Task statement.
All of the listing, from first line to last, should be output exactly; the pictures stay out.

Data.
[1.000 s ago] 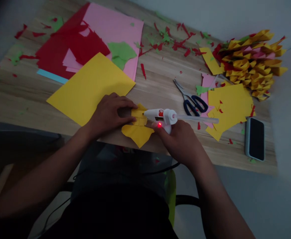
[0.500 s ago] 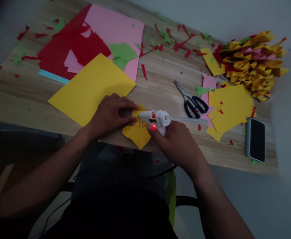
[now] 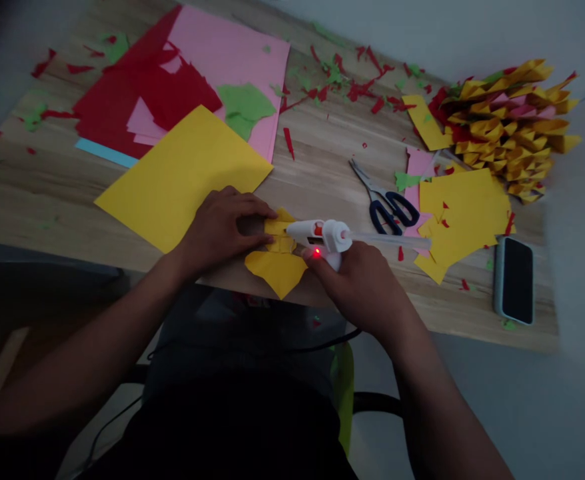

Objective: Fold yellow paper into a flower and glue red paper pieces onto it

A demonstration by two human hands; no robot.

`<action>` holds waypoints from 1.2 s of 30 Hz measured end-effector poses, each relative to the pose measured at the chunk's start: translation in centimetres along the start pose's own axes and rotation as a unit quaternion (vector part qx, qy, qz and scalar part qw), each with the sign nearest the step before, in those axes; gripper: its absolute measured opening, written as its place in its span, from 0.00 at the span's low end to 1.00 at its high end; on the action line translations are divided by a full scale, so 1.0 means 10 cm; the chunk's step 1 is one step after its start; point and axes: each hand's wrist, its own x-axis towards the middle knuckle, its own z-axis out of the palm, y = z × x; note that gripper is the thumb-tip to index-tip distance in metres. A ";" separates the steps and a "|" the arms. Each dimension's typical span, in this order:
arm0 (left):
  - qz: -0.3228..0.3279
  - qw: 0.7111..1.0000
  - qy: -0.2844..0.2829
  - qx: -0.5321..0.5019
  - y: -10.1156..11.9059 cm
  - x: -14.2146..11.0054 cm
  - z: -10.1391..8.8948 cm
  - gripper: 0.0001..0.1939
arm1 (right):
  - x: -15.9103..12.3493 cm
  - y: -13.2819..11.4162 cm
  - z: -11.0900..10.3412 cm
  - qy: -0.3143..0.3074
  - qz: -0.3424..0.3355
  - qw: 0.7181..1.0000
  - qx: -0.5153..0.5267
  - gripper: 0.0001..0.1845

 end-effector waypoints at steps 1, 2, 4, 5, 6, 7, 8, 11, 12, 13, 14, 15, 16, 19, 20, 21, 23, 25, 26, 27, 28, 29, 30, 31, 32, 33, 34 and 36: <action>0.000 1.000 0.001 -0.002 0.00 0.00 0.00 0.17 | 0.00 0.00 0.00 -0.001 0.003 1.000 0.002 0.19; 0.000 1.000 0.002 -0.004 0.00 0.00 0.00 0.17 | 0.00 0.00 0.00 -0.004 0.008 1.000 0.004 0.19; -0.001 1.000 0.002 -0.008 0.01 0.00 0.00 0.16 | 0.01 -0.01 -0.01 -0.006 0.016 1.000 0.010 0.20; -0.001 1.000 0.002 -0.009 0.02 0.00 -0.01 0.16 | 0.02 -0.02 0.00 -0.006 0.015 1.000 0.013 0.20; -0.002 1.000 0.001 -0.009 0.02 0.00 -0.01 0.16 | 0.02 -0.04 0.00 -0.006 0.012 1.000 0.015 0.19; -0.003 1.000 0.001 -0.009 0.02 0.00 -0.01 0.16 | 0.03 -0.05 0.01 -0.005 0.008 1.000 0.015 0.18; -0.003 1.000 0.000 -0.009 0.02 0.00 -0.01 0.16 | 0.04 -0.07 0.01 -0.004 0.002 1.000 0.016 0.17; -0.001 1.000 0.001 -0.008 0.01 0.01 -0.01 0.16 | 0.05 -0.09 0.03 -0.004 -0.007 1.000 0.017 0.17; 0.001 1.000 0.001 -0.008 0.01 0.01 -0.01 0.16 | 0.05 -0.10 0.04 -0.004 -0.009 1.000 0.018 0.17; 0.003 1.000 0.002 -0.008 0.01 0.01 -0.01 0.16 | 0.05 -0.10 0.04 -0.005 -0.009 1.000 0.019 0.17; 0.006 1.000 0.002 -0.009 0.00 0.01 -0.01 0.17 | 0.05 -0.10 0.04 -0.005 -0.007 1.000 0.018 0.16; 0.007 1.000 0.003 -0.009 0.00 0.01 0.00 0.16 | 0.05 -0.10 0.04 -0.004 -0.004 1.000 0.015 0.16; 0.009 1.000 0.002 -0.010 0.00 0.01 0.00 0.16 | 0.05 -0.10 0.04 -0.003 0.000 1.000 0.012 0.16; 0.008 1.000 0.006 -0.010 0.00 0.00 0.00 0.16 | 0.05 -0.09 0.04 -0.001 0.007 1.000 0.007 0.16; 0.007 1.000 0.008 -0.009 0.01 0.00 0.00 0.16 | 0.05 -0.09 0.05 0.002 0.004 1.000 0.006 0.16; 0.005 1.000 0.009 -0.008 0.01 -0.01 0.00 0.16 | 0.05 -0.08 0.05 0.007 -0.001 1.000 0.005 0.16; 0.003 1.000 0.011 -0.007 0.02 -0.01 0.00 0.16 | 0.05 -0.08 0.06 0.018 -0.014 1.000 0.000 0.16; 0.003 1.000 0.012 -0.008 0.03 -0.01 0.00 0.16 | 0.06 -0.08 0.07 0.024 -0.021 0.999 -0.004 0.16; 0.003 1.000 0.010 -0.008 0.02 -0.01 0.00 0.16 | 0.06 -0.08 0.07 0.024 -0.022 0.999 -0.004 0.16; 0.004 1.000 0.008 -0.009 0.02 0.00 0.00 0.16 | 0.06 -0.07 0.07 0.024 -0.020 1.000 -0.002 0.16; 0.003 1.000 0.006 -0.009 0.02 0.00 0.00 0.16 | 0.06 -0.06 0.07 0.022 -0.019 1.000 0.001 0.16; 0.003 1.000 0.005 -0.009 0.01 0.00 0.00 0.16 | 0.06 -0.05 0.07 0.022 -0.018 1.000 0.004 0.16; 0.003 1.000 0.005 -0.008 0.01 0.00 0.00 0.16 | 0.06 -0.04 0.07 0.023 -0.020 0.999 0.009 0.16; 0.003 1.000 0.005 -0.007 0.01 0.00 0.00 0.16 | 0.06 -0.03 0.07 0.024 -0.023 0.999 0.016 0.16; 0.003 1.000 0.004 -0.006 0.01 0.00 0.00 0.16 | 0.06 -0.02 0.07 0.026 -0.026 0.999 0.022 0.16; 0.003 1.000 0.004 -0.005 0.01 0.00 0.00 0.16 | 0.06 -0.02 0.07 0.028 -0.029 0.999 0.029 0.16; 0.003 1.000 0.002 -0.003 0.01 0.00 0.00 0.16 | 0.06 -0.01 0.08 0.031 -0.030 0.998 0.035 0.17; 0.003 1.000 0.000 0.000 0.01 0.00 0.00 0.16 | 0.05 0.00 0.08 0.034 -0.026 0.998 0.041 0.16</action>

Answer to this exercise.
[1.000 s ago] 
[0.500 s ago] 
[now] 

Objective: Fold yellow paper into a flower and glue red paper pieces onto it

A demonstration by two human hands; no robot.

`<action>` holds waypoints from 1.2 s of 30 Hz measured end-effector poses, each relative to the pose measured at the chunk's start: translation in centimetres along the start pose's own axes and rotation as a unit quaternion (vector part qx, qy, qz and scalar part qw), each with the sign nearest the step before, in those axes; gripper: its absolute measured opening, written as its place in its span, from 0.00 at the span's low end to 1.00 at its high end; on the action line translations are divided by a full scale, so 1.0 means 10 cm; the chunk's step 1 is one step after its start; point and axes: each hand's wrist, its own x-axis towards the middle knuckle, its own z-axis out of the palm, y = z × x; note that gripper is the thumb-tip to index-tip distance in metres. A ";" separates the steps and a "|" the arms. Each dimension's typical span, in this order:
arm0 (left):
  - qz: -0.3228..0.3279
  - qw: 0.7111..1.0000
  - qy: -0.2844..0.2829
  - qx: -0.5321..0.5019
  - y: -10.1156..11.9059 cm
  - x: -14.2146..11.0054 cm
  - z: -10.1391..8.8948 cm
  - gripper: 0.0001..0.1939
arm1 (right):
  - x: -15.9103..12.3493 cm
  - y: -13.2819..11.4162 cm
  - z: -11.0900..10.3412 cm
  - qy: -0.3143..0.3074
  - qz: -0.3424..0.3355
  - qw: 0.7181..1.0000
  - qx: -0.5153..0.5267
  - gripper: 0.0001..0.1845

 end-effector waypoints at steps 1, 2, 4, 5, 6, 7, 8, 11, 12, 13, 14, 15, 16, 19, 20, 21, 23, 25, 26, 27, 28, 29, 30, 31, 32, 33, 34 and 36: <action>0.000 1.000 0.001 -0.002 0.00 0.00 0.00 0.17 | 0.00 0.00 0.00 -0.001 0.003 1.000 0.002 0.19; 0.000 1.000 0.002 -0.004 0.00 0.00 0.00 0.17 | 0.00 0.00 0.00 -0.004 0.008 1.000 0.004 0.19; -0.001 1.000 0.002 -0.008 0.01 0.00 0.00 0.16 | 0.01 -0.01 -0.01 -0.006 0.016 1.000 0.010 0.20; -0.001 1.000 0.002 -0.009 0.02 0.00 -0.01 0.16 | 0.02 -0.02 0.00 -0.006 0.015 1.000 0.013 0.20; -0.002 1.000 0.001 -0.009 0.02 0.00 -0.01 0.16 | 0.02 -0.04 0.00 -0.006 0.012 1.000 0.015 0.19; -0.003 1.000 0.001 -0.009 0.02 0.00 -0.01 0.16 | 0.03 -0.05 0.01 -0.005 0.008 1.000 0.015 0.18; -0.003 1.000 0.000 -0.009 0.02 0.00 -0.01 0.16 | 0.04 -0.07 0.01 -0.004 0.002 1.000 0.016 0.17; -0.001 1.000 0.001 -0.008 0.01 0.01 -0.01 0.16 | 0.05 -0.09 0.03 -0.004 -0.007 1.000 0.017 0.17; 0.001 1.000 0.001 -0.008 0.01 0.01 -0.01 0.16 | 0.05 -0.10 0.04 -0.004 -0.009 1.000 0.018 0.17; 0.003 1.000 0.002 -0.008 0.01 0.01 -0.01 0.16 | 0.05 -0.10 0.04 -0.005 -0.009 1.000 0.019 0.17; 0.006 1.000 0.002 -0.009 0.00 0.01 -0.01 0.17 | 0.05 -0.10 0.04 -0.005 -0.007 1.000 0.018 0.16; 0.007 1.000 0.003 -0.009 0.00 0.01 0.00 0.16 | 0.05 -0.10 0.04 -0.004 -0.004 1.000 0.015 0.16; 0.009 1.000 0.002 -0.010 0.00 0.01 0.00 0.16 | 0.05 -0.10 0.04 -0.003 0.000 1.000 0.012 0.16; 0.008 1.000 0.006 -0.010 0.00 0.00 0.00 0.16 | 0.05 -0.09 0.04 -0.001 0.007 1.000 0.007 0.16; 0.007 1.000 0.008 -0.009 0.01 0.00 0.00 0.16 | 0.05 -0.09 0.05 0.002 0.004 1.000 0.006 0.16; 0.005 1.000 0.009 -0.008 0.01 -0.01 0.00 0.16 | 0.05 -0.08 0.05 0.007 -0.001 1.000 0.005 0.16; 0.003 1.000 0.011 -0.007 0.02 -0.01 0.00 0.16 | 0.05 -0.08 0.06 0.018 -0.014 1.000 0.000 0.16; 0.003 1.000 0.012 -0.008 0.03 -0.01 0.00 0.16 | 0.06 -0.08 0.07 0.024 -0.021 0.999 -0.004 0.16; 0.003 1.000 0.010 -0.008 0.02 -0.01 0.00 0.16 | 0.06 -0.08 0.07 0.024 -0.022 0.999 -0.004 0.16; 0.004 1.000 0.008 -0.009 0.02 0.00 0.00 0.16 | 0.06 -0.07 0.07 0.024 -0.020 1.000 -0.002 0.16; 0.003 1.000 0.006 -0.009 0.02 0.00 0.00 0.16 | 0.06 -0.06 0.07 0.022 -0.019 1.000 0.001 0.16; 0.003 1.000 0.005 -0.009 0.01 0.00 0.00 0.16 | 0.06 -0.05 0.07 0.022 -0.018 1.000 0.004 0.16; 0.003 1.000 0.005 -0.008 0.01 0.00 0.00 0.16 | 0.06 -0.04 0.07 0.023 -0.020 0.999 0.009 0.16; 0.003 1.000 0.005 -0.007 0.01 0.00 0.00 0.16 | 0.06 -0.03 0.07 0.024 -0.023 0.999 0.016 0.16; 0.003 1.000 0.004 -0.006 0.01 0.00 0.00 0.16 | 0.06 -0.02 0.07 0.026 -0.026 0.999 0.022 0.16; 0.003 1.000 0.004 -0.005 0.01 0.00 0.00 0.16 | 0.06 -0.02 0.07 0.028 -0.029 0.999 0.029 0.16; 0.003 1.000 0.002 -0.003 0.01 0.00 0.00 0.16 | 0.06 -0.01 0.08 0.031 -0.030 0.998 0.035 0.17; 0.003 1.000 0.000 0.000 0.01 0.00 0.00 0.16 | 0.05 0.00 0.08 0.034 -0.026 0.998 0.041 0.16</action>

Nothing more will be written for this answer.